* [Problem to work on]: Repeat the data verbatim.

· · · · ·

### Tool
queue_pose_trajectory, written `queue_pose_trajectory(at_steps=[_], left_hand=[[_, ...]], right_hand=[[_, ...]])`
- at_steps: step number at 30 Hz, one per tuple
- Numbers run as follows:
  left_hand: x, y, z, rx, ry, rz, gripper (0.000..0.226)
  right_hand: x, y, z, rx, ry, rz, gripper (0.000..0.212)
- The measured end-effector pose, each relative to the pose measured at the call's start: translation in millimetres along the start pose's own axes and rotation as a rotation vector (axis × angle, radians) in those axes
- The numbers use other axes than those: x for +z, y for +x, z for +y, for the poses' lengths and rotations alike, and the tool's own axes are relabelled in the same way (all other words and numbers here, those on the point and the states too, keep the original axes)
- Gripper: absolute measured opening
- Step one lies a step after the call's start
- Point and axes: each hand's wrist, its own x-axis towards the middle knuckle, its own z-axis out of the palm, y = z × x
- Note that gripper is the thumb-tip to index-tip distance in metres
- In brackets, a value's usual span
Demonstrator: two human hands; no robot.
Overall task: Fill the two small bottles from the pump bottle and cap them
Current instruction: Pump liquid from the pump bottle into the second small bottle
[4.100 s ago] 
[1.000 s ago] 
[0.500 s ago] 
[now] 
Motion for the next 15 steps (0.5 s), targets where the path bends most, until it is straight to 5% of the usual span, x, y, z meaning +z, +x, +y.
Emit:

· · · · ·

* [Answer to the problem]:
### Tool
queue_pose_trajectory, written `queue_pose_trajectory(at_steps=[_], left_hand=[[_, ...]], right_hand=[[_, ...]])`
- at_steps: step number at 30 Hz, one per tuple
- Numbers run as follows:
  left_hand: x, y, z, rx, ry, rz, gripper (0.000..0.226)
  right_hand: x, y, z, rx, ry, rz, gripper (0.000..0.212)
- The measured end-effector pose, each relative to the pose measured at the call's start: translation in millimetres along the start pose's own axes and rotation as a rotation vector (axis × angle, radians) in those axes
- The numbers use other axes than those: x for +z, y for +x, z for +y, for the poses' lengths and rotations alike, and the tool's own axes are relabelled in the same way (all other words and numbers here, those on the point and the states too, keep the original axes)
- Gripper: absolute measured opening
- Step one lies a step after the call's start
- Point and axes: each hand's wrist, its own x-axis towards the middle knuckle, its own z-axis out of the palm, y = z × x
- Note that gripper is the thumb-tip to index-tip distance in metres
- In brackets, a value's usual span
Demonstrator: two human hands; no robot.
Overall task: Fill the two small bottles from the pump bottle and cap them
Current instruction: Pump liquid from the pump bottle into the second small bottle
[4.100 s ago] 
[1.000 s ago] 
[0.500 s ago] 
[now] 
Motion for the next 15 steps (0.5 s), targets where the path bends most, until it is straight to 5% of the usual span, x, y, z meaning +z, +x, +y.
Emit:

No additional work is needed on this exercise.